Pop-up any things are buzzy as heck. But it’s essentially the same thing. It’s a really good return on marketing spend. They can help build and launch your brand, which is really important because without any brand recognition your Facebook ads will fade into the background noise of vaguely inspirational quotes over pictures of sunsets and online petitions to get some idiot Top Gear presenter banned from Wales.

So let’s compare the 4 key reasons why people use Facebook etc to advertise their business.

1. It’s cheaper

Well it certainly is cheaper than print and TV and other forms of traditional media, but it might surprise you to learn just what good value pop-up promotions are. For instance, (and it does depend on the venue) you could rent a good sized area of floor in the foyer of a supermarket with a weekly footfall of 50 000 + for £70 ($100) a day. You could spend that much online in 15 minutes and only get 20 clicks.

2. It’s easier to target your audience

That’s certainly a positive, although there is still an awful lot of debate as to how worthwhile these incredibly specific demographic groups are. Amazon for instance don’t target that way, they just look at what other people that bought the same thing bought and try and make you do the same.

With pop-up promotions you can target your marketing really well by geographic area, catchment areas for big-brand stores are really clear. You can also target specific types of customer, for instance, by marketing your home-improvement product outside a Garden Centre you know that the people you speak to will have a home to improve. They will even be thinking along those lines already, what with them buying things to improve their garden.

3. Mobile is taking over

That is very much the case, people are always on their phones these days. Except, it turns out, when they are buying something. Over 90% of retail activity is still conducted in bricks and mortar stores.

4. Tracking conversions is easy.

Again, that’s very true of social media ads. It is also very true of pop-up promotions. It doesn’t take a degree from Stanford to hand out flyers with a special offer “code” printed on to potential members of your new gym, or whatever other wonderful product or service you are selling. It also turns out that the bond created through the interaction with a customer is much more valuable than that they’d get by clicking on an advert. Who’d have thought?


Now, this piece started with the headline about putting social media in the shade, and so on. Which is obviously a bit inflammatory. But that’s the internet for you.

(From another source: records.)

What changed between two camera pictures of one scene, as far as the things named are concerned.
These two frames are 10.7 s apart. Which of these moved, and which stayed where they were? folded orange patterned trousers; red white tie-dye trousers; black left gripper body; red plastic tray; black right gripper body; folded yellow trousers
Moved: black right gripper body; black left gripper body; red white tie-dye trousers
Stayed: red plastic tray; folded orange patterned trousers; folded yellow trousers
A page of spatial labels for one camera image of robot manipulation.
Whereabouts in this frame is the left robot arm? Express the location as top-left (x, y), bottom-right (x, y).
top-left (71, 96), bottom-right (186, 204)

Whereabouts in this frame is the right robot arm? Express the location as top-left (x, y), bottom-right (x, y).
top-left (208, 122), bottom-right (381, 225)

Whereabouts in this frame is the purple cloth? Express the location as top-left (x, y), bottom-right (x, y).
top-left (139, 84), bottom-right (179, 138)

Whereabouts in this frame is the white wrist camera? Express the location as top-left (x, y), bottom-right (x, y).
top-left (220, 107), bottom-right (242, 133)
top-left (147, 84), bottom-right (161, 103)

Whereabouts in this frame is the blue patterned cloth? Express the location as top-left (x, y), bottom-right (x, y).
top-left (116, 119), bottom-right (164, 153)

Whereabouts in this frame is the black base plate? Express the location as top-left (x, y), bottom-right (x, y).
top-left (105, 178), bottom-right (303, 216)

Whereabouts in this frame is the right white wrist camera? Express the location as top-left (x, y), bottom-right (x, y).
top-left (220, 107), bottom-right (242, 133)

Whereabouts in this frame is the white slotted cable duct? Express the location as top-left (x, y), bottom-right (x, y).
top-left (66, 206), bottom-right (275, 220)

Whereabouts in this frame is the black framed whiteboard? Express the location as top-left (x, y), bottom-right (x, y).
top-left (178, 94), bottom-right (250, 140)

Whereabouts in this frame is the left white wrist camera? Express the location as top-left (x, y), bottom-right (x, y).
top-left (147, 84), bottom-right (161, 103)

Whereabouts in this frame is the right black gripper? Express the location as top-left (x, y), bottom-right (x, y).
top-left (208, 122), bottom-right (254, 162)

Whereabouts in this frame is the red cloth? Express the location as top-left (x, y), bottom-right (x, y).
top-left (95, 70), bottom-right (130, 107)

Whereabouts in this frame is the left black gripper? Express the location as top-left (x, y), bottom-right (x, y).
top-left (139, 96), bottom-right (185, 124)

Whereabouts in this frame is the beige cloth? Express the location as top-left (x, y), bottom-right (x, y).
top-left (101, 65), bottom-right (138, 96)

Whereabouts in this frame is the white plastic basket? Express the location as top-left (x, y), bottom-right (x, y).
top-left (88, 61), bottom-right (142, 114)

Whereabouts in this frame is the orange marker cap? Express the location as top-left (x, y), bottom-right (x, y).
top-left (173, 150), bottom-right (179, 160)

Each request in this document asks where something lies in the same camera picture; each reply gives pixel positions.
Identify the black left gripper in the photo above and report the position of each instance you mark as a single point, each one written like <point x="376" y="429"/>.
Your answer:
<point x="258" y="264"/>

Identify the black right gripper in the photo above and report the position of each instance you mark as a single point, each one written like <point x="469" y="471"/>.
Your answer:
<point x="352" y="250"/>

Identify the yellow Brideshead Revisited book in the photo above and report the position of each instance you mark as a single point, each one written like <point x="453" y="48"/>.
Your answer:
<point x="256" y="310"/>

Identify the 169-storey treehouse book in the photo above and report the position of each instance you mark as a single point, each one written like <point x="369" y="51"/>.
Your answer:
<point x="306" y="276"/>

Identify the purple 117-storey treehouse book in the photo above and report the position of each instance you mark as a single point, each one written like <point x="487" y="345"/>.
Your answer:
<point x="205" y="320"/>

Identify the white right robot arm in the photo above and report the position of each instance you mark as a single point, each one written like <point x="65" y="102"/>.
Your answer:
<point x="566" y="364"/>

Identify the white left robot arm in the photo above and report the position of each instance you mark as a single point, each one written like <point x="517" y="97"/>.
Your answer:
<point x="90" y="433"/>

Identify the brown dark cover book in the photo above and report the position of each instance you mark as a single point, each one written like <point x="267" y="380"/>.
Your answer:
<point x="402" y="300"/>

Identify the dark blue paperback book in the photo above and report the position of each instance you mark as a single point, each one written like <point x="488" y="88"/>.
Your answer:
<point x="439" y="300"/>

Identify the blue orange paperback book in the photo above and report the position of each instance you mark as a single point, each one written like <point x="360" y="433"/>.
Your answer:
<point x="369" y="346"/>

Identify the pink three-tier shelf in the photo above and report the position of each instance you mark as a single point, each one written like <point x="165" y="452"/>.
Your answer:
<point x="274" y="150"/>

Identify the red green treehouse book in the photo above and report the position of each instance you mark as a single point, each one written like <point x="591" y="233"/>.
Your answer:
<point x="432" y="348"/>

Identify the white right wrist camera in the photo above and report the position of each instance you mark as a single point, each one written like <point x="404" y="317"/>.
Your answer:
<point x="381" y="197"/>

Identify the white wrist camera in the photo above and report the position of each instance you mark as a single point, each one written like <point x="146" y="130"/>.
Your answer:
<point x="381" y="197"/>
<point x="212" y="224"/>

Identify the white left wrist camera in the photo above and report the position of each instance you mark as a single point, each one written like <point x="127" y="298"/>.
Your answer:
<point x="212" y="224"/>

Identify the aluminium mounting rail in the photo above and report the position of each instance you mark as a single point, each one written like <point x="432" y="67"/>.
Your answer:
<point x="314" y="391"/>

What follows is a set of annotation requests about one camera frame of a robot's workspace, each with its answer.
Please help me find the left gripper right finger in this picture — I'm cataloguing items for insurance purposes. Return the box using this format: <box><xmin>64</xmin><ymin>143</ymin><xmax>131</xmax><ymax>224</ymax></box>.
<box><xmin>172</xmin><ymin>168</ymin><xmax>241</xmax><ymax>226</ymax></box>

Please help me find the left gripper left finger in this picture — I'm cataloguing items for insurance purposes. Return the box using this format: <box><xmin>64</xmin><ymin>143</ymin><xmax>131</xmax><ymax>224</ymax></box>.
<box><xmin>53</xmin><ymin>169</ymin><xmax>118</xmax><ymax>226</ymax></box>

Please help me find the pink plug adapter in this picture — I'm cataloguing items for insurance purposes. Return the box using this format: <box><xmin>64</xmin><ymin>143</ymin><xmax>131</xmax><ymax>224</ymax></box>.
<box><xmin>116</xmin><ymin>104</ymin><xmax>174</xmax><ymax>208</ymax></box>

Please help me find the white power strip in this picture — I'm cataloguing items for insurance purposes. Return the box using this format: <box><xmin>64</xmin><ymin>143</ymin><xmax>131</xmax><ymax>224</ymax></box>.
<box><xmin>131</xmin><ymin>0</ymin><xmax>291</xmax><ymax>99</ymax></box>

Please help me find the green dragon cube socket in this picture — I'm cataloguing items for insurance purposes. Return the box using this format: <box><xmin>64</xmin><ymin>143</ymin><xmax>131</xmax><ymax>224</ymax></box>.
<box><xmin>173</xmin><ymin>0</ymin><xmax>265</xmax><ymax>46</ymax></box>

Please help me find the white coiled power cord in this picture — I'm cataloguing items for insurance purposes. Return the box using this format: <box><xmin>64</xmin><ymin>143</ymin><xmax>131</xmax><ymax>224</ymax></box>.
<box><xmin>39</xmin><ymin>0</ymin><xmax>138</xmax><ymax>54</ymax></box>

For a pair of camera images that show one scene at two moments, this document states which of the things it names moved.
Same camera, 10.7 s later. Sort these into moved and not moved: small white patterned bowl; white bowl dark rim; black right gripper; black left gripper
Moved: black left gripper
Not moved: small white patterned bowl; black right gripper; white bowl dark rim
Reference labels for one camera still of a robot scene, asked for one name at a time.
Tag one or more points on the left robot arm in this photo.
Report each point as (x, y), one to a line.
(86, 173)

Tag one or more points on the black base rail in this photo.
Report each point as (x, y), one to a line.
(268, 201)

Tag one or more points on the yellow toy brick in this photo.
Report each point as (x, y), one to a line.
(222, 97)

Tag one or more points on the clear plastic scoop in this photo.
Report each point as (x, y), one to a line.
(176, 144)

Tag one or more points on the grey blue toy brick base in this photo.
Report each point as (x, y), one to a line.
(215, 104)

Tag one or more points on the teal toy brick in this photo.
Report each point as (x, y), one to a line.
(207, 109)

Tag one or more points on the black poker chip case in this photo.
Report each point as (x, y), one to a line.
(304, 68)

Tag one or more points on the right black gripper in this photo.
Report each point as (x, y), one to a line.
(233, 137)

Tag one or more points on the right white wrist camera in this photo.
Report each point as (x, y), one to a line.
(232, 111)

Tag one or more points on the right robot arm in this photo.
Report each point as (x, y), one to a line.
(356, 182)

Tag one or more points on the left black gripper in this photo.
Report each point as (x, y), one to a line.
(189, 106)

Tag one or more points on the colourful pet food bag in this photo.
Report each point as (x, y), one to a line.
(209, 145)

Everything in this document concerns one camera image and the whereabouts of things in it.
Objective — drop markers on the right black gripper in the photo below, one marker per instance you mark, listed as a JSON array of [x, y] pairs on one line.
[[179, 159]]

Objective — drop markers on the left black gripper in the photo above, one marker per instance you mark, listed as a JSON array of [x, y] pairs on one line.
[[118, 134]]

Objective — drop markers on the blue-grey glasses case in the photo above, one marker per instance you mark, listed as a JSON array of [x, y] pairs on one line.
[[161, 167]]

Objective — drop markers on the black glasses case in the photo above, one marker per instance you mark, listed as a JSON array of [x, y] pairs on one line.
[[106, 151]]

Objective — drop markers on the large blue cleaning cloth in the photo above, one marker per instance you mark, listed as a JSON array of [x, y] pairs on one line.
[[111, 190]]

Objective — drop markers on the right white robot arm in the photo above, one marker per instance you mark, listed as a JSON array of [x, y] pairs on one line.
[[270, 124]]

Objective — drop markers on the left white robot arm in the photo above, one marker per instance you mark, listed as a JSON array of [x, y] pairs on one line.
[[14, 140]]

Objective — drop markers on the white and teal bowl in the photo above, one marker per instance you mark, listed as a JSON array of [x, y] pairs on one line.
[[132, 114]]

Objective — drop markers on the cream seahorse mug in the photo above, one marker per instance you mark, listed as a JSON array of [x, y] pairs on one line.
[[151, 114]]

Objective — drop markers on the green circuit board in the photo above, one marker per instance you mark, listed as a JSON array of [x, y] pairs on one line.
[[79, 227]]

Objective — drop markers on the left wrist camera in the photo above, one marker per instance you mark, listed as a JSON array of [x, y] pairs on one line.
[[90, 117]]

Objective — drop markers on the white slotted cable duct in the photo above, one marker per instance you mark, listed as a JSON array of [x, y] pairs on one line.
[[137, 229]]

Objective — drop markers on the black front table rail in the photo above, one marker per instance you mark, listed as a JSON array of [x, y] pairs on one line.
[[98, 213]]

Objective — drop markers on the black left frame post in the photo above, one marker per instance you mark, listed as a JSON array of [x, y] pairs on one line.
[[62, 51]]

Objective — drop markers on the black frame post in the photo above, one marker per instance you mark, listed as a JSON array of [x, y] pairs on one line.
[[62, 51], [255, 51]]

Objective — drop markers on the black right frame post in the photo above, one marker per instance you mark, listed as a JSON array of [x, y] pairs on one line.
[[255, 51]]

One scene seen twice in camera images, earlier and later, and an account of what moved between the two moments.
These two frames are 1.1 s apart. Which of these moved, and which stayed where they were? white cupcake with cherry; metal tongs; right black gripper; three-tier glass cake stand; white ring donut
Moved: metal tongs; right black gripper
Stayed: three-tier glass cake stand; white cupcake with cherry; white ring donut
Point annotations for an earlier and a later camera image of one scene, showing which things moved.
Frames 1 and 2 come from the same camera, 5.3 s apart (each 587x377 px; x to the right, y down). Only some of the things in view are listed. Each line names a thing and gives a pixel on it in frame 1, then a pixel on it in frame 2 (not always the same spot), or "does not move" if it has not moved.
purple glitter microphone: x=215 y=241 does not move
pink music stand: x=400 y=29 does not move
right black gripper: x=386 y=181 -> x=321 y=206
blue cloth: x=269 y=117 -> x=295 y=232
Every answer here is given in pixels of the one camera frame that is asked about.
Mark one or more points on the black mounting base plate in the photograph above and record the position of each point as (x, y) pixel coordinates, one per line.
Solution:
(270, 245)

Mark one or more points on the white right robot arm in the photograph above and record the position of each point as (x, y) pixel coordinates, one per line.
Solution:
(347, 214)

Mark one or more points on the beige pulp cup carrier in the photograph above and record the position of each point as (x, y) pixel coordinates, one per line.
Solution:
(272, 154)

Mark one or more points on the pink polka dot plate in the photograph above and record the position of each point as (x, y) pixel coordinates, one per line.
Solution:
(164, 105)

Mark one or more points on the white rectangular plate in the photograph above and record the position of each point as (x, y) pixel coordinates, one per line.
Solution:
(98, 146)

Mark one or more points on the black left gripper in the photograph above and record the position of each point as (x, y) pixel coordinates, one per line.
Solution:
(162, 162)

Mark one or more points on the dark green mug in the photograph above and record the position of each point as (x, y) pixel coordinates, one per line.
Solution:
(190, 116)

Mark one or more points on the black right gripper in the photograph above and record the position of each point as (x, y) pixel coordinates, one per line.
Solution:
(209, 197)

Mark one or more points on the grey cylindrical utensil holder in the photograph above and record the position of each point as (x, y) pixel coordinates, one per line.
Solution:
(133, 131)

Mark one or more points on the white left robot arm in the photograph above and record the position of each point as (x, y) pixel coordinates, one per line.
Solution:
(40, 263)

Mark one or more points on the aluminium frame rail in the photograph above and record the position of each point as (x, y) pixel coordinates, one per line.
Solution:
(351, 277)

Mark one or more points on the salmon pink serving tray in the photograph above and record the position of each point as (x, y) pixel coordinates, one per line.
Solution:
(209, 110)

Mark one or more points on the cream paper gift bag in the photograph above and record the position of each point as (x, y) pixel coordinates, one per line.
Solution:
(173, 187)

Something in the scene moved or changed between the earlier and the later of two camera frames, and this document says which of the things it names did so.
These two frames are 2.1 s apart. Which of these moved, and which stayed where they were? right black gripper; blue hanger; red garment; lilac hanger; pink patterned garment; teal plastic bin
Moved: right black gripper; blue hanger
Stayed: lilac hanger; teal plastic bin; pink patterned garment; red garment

Where would we be without the online crack cocaine that is the List, or the trolling headline which tells you everything you believe is wrong? Probably in a calmer place, but hey-ho. Obviously, I don’t believe that all other forms of marketing are bunkum, and that you should give up all of your online ads to go and stand outside your local Tesco or Walmart singing the praises of your company.

What I’m saying is that you shouldn’t underestimate the power of traditional consumer behaviour, pop-up marketing works and it needn’t be naff. Amazon themselves are doing it through their pop-up book shops, which are far-far removed from shabby. It’s easier and easier to find the perfect venue online and pop-up promotions really should be a part of your marketing mix.